ありのままの事実に目をふさぎ 勝手な解釈 根拠のない断定


 97年、横浜市保母・鈴木さんの「頸肩腕症候群」の裁判において最高裁は二審(東京高裁)の判決について、「因果関係に関する法則の解釈適用の誤り、経験則違背、理由不備の違法が」業務外とした結論を生み出したと厳しく指摘している。
 小谷さんの裁判における基金の主張も横浜市と全く同じようなものであり、ありのままの事実に目をふさぎ、必要以上の要件を求め、勝手な解釈、根拠のない断定を行なったものといえよう。
 この基金の態度はどの府県でもほぼ同じであり、最近のある裁判でも「頸肩腕症候群は病気ではない、現に整形外科学会は認めていない」という弁明を行っている。彼らは98年度の整形外科学会や災害医学会がはじめてこの問題のシンポジウムを開き、事実の理解と産業衛生学会への接近を図ろうとしたことに目も耳もふさいでいるのである。

3.再び被災者を出さないために

 94年の吹田市保母・東海さんの大阪高裁判決や98年の東大阪市保母・山本さんの大阪地裁判決など、保育・介護労働者に対する相次ぐ判決にもかかわらず、基金や各自治体の姿勢は依然として変わらない。
 わずかに横浜市は最高裁判決を「厳しく受け止め、職員の健康と安全に配慮をして、職業病の発生しない職場づくりへ一層の努力」を約束し、解決金の支払いとともに特別健診と事後措置の実施、安全衛生委員会の充実、休憩時間の確保、施設設備の改善、職員の確保などについての協議や公災認定作業の迅速化を図る労使確認書を交わした。

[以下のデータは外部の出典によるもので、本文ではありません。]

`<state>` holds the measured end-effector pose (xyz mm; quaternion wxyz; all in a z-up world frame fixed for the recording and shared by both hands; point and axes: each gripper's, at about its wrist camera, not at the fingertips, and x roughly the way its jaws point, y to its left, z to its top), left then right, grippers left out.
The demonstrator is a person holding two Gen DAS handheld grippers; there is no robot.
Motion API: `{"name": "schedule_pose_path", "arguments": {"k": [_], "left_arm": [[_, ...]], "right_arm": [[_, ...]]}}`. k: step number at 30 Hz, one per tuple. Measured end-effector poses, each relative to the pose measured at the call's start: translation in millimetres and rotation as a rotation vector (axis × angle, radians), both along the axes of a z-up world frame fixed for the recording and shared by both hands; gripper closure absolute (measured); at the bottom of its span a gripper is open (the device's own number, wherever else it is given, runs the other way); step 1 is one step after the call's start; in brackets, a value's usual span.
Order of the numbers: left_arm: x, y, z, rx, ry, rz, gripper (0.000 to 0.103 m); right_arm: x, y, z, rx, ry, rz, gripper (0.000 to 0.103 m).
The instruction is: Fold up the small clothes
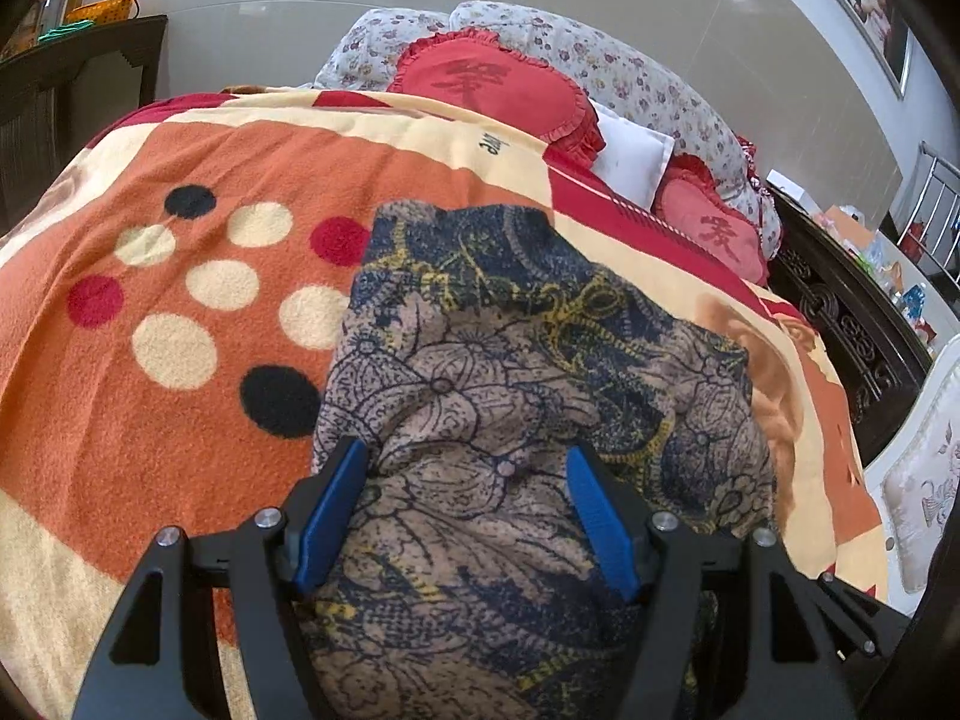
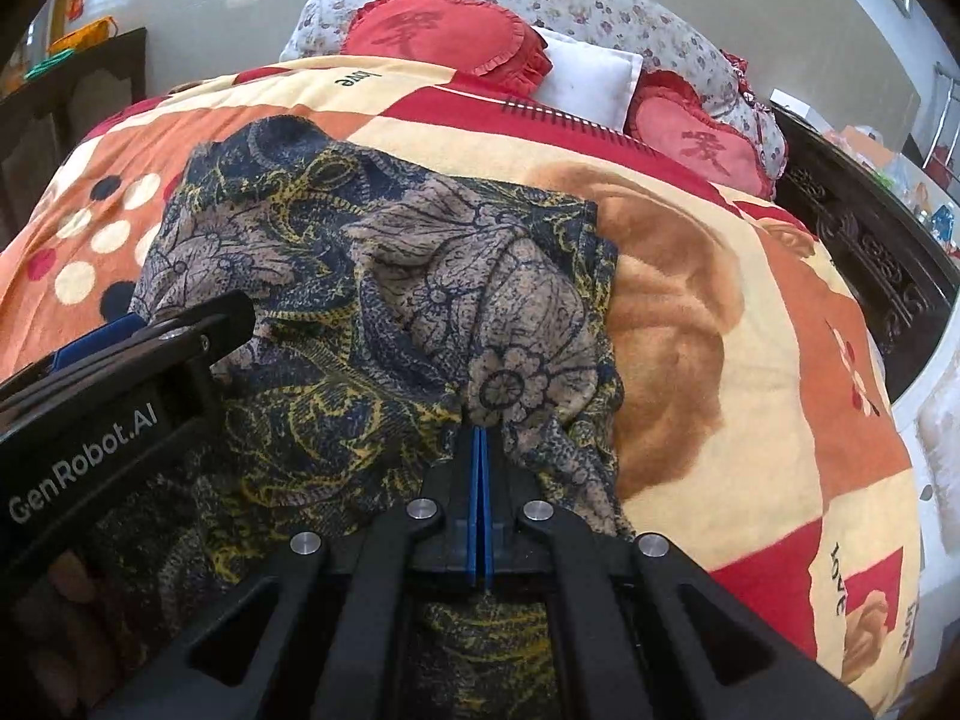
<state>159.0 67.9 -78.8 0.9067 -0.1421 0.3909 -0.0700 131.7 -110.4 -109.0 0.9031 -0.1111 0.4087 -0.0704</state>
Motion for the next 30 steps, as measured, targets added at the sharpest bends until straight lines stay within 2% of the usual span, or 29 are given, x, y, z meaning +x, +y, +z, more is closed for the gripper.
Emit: {"name": "schedule_pose_path", "arguments": {"k": [30], "left_arm": [[0.2, -0.1, -1.2, 0.001, -0.001, 0.001, 0.031]], "right_arm": [[0.6, -0.6, -0.8, 0.013, -0.007, 0.001, 0.083]]}}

保育・教育・福祉・医療現場の労働条件、職場環境、安全衛生態勢と自主的な活動、労災補償(認定を含む)の立ち後れを痛感

 すでに労働省の「職場における腰痛予防指針」(95年)では、重症心身障害児施設や養護学校などにおける介護作業が労働者に対して「静的又は動的に過重な負担が持続的に、又は反復して加わることがある」として、介護態勢の確立と方法の人問工学的工夫の習熟、介護機器・方法に応じた作業標準の策定、介護者の適性配置、施設・設備の構造等の改善、休憩の確保などをあげている。
 また前述の「頸肩腕症候群予防指針」にも、作業方法・姿勢・動作の改善と作業休止時間の設定、休憩の利用、温度・騒音・空間などの環境改善、特別健診と事後措置、健康相談や有症者の職場復帰や配置転換、職場体操、労働衛生教育などの実施を示している。
 筆者は1968年の秋から労働組合の要請に応えて保育所保母の労働についての研究を行い、さまざまな労働条件、職場環境の改善の提案を行ってきた。
 心身障害施設や養護学校についても1976年ごろいくつかの施設について調査したことがある。
 職員は実に多忙で、作業は分断・重複し、しゃがみ姿勢が多く、休息する間のほとんどないことが印象的であった。
 当時から職場の状況はあまり変化しなかったようである。
 1990年ごろから筆者は学校教職員の過労死や安全衛生の問題にかかわるようになり、改めて保育・教育・福祉・医療現場の労働条件、職場環境、安全衛生態勢と自主的な活動、労災補償(認定を含む)の立ち後れを痛感した。

再び同じことがないように

 小谷裁判判決について京都府(特に教育委員会)がどのように受け止め、今後の認定作業や疲労性疾病の予防に立ち向かうか注目されるが、これは京都だけの問題ではなく、今も全国的に発症が続いている現状の中で、国や各自治体が真剣に取り組むべき課題であろう。
 また、現行の認定基準も実態と学問にそぐわないものであり、早急の改善が急がれる。
 労働組合もまた全体としてこの問題の重要性を認識し抜本的に取り組み、国や基金の姿勢を改めさせることが求められているといえよう。

 再び被災者を生み出さないために。